Exercise details: Each line below from the one containing "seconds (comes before" through the one containing "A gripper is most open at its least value" is to be given again exactly, and no line outside that span.
[Start of Attachment]
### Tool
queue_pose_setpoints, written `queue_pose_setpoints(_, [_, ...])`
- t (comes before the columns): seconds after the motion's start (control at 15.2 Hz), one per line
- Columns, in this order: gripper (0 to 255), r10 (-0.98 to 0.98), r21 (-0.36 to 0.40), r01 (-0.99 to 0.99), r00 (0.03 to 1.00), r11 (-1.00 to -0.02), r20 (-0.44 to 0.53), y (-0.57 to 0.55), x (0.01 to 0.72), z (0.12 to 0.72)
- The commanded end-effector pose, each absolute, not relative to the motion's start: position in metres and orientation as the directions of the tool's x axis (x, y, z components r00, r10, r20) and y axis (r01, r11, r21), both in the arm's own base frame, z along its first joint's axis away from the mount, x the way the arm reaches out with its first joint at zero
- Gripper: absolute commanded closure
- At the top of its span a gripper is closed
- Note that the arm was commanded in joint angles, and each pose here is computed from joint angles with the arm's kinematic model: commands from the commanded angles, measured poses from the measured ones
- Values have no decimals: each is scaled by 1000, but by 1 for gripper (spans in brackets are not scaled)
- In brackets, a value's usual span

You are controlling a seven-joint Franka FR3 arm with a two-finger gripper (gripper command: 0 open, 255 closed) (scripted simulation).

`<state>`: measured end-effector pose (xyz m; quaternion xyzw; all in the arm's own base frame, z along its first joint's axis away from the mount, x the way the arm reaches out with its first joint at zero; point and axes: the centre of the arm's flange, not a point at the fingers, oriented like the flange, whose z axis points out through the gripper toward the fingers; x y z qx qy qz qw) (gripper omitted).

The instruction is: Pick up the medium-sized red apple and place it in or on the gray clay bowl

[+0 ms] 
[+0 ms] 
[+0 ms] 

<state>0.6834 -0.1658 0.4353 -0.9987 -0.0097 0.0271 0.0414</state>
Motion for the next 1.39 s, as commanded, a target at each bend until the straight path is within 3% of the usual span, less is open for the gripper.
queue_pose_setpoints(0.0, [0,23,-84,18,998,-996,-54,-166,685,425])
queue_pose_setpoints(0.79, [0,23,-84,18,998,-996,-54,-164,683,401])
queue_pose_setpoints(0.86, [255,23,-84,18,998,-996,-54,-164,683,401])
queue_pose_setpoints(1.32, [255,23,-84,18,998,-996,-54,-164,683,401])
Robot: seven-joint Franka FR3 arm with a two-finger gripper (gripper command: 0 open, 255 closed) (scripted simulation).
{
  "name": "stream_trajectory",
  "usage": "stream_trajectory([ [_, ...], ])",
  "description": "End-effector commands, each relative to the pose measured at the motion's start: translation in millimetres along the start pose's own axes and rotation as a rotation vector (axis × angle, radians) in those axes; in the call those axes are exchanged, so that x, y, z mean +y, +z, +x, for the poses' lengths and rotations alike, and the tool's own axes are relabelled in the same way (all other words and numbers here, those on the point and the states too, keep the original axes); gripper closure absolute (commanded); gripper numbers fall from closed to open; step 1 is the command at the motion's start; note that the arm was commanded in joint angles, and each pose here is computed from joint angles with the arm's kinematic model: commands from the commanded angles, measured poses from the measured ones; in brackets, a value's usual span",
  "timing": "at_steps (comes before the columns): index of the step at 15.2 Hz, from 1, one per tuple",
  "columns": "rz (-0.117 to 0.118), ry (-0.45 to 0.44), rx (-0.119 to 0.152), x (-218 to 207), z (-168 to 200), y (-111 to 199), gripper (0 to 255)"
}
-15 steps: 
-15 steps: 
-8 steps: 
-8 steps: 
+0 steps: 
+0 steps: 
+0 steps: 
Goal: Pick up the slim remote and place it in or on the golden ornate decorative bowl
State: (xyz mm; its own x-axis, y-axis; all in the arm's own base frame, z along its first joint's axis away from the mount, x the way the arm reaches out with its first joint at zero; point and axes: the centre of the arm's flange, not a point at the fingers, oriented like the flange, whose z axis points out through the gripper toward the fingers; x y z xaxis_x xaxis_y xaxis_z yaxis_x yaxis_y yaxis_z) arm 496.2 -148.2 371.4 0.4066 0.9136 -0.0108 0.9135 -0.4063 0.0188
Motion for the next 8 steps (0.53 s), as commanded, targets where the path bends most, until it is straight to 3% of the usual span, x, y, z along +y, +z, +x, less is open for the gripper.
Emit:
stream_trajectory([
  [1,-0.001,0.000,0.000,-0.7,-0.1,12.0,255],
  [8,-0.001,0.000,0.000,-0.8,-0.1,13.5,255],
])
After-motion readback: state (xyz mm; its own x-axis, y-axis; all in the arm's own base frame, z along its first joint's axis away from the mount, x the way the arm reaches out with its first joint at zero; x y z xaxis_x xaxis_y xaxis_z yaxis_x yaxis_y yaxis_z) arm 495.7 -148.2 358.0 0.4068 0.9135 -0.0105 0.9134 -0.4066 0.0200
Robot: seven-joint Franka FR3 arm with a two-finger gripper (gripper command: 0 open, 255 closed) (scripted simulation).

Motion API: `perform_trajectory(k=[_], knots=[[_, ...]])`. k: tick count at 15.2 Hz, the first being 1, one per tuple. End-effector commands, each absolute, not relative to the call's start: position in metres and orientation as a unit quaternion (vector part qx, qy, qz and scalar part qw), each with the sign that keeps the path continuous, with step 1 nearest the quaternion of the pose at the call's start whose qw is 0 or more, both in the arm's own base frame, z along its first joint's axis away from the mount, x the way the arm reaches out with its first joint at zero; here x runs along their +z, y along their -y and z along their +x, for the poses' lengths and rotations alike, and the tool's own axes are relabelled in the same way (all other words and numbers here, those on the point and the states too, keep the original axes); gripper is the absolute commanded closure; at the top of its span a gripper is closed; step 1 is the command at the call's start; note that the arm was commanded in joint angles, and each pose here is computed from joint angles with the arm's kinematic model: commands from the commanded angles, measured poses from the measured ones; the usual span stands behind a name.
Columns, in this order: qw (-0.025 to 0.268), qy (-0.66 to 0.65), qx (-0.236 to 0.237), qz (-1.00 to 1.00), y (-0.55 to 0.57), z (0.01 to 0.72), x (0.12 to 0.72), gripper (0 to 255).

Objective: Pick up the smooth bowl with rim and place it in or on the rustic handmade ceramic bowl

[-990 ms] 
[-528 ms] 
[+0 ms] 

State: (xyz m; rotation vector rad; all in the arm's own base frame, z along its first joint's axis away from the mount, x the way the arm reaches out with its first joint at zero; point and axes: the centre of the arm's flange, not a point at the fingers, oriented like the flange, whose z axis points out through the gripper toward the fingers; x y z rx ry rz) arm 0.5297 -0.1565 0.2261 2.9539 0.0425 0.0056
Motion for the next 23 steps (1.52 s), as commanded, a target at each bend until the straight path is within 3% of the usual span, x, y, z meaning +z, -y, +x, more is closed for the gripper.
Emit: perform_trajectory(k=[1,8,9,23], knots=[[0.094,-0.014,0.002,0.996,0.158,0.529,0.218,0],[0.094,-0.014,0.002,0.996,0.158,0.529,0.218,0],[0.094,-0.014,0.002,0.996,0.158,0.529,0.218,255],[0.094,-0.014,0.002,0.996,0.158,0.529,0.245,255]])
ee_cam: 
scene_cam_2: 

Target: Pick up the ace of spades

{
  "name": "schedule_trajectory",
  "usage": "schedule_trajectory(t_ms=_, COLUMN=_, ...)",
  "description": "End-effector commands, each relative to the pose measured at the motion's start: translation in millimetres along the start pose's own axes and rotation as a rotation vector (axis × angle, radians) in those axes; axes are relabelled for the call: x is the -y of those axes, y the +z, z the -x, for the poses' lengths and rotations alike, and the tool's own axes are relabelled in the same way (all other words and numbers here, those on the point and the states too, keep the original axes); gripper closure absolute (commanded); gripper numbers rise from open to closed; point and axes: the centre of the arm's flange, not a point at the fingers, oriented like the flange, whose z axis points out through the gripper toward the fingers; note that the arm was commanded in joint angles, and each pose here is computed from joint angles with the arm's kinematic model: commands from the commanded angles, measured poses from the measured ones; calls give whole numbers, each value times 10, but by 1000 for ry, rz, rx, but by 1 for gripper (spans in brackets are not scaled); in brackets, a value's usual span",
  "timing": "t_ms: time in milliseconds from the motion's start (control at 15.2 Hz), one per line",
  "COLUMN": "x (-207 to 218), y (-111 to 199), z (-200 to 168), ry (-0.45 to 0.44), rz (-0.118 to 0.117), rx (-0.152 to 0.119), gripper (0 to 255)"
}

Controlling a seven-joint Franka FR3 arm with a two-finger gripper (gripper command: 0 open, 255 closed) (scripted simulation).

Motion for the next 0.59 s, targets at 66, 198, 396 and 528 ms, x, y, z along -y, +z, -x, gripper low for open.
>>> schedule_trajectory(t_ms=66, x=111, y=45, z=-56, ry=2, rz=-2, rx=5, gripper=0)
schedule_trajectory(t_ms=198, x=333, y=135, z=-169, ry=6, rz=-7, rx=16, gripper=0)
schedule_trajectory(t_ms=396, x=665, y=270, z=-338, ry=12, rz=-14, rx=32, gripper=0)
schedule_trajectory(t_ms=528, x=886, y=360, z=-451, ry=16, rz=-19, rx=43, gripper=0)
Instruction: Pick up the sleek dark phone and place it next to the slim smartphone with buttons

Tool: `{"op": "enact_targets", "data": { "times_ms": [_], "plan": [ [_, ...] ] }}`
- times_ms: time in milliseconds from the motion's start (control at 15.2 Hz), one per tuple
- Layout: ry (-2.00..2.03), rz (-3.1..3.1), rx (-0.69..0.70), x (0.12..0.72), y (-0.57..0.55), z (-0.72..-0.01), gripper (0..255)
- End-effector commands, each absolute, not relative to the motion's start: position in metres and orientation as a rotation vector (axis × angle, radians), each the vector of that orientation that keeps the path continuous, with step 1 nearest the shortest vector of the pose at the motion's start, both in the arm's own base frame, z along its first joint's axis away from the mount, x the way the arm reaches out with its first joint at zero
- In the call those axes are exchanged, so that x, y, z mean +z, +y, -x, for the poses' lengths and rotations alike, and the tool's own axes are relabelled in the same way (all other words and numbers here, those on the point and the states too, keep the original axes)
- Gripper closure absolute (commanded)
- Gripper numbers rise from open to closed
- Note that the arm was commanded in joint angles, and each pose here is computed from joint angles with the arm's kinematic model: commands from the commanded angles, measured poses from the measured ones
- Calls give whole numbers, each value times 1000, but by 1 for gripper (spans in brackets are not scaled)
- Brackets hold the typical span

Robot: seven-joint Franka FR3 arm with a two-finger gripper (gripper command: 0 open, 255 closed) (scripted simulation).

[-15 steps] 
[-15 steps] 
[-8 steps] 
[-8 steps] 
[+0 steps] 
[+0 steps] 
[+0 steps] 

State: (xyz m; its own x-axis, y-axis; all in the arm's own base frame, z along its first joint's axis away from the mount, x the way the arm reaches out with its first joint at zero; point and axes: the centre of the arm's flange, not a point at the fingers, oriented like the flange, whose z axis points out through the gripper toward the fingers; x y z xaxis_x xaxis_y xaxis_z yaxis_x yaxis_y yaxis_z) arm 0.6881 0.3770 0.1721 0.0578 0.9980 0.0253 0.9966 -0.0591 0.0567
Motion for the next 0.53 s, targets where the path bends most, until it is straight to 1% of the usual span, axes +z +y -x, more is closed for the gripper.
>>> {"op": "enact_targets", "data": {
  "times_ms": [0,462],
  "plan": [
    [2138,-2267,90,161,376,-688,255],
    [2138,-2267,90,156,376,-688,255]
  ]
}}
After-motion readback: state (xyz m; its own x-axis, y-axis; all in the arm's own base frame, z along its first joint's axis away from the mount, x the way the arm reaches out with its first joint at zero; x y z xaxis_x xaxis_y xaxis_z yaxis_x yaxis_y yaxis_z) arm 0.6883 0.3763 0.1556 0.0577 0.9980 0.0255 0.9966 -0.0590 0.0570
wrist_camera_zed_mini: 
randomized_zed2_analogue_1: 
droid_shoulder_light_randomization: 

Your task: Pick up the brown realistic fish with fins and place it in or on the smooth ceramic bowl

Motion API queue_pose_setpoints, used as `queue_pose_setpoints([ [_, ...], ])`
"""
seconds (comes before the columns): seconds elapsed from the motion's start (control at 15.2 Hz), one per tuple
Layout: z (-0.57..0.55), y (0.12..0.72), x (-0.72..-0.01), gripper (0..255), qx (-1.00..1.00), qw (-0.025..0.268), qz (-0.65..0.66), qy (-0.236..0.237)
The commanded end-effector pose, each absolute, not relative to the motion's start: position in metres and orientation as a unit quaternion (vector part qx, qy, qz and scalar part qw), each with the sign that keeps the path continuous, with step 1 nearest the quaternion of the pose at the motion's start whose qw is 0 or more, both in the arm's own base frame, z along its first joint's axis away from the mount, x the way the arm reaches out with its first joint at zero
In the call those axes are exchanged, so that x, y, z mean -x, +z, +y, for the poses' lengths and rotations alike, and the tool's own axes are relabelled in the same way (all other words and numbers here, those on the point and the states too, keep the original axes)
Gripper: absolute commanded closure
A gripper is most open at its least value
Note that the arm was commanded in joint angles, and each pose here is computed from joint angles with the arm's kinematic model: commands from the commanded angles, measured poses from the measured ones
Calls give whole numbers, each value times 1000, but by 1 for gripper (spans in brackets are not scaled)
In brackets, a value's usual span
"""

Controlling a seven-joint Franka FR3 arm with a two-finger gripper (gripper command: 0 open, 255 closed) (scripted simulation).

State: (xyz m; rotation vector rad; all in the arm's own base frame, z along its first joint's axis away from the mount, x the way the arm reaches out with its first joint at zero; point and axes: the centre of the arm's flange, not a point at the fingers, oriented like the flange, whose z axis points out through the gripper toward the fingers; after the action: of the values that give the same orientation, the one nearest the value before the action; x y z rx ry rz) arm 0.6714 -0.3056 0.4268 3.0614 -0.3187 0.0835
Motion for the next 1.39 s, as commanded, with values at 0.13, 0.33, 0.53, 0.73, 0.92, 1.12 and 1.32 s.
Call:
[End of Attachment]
Response area:
seconds (comes before the columns): seconds elapsed from the motion's start (control at 15.2 Hz), one per tuple
Layout: z (-0.57..0.55), y (0.12..0.72), x (-0.72..-0.01), gripper (0..255), qx (-1.00..1.00), qw (-0.025..0.268), qz (-0.65..0.66), qy (-0.236..0.237)
The commanded end-effector pose, each absolute, not relative to the motion's start: position in metres and orientation as a unit quaternion (vector part qx, qy, qz and scalar part qw), each with the sign that keeps the path continuous, with step 1 nearest the quaternion of the pose at the motion's start whose qw is 0 or more, both in the arm's own base frame, z along its first joint's axis away from the mount, x the way the arm reaches out with its first joint at zero
In the call those axes are exchanged, so that x, y, z mean -x, +z, +y, for the poses' lengths and rotations alike, and the tool's own axes are relabelled in the same way (all other words and numbers here, those on the point and the states too, keep the original axes)
Gripper: absolute commanded closure
A gripper is most open at its least value

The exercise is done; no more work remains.